Material provided →
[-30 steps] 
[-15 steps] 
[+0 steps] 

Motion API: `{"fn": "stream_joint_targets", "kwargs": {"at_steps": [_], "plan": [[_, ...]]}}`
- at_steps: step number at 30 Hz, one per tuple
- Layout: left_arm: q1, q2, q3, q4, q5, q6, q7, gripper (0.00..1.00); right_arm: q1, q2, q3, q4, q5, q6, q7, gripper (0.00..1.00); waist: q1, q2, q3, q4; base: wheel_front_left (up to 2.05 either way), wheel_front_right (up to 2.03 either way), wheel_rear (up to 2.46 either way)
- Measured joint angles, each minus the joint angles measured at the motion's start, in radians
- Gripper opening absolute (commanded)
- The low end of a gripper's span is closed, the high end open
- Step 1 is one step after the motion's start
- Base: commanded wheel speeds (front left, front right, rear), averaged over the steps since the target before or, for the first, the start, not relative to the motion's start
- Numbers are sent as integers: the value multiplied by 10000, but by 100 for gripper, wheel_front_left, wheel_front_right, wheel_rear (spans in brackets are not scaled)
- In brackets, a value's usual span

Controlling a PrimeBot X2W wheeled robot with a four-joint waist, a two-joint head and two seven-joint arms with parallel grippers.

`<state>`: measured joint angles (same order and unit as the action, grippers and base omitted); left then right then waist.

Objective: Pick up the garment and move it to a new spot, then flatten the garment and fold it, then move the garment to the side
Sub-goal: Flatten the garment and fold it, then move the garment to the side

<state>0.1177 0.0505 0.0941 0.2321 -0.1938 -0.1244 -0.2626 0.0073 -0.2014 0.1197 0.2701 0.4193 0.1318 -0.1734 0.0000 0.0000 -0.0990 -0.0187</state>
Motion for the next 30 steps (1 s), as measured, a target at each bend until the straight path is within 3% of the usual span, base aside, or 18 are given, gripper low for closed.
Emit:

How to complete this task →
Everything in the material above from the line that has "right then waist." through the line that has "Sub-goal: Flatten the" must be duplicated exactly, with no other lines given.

Your solution →
`<state>`: measured joint angles (same order and unit as the action, grippers and base omitted); left then right then waist.

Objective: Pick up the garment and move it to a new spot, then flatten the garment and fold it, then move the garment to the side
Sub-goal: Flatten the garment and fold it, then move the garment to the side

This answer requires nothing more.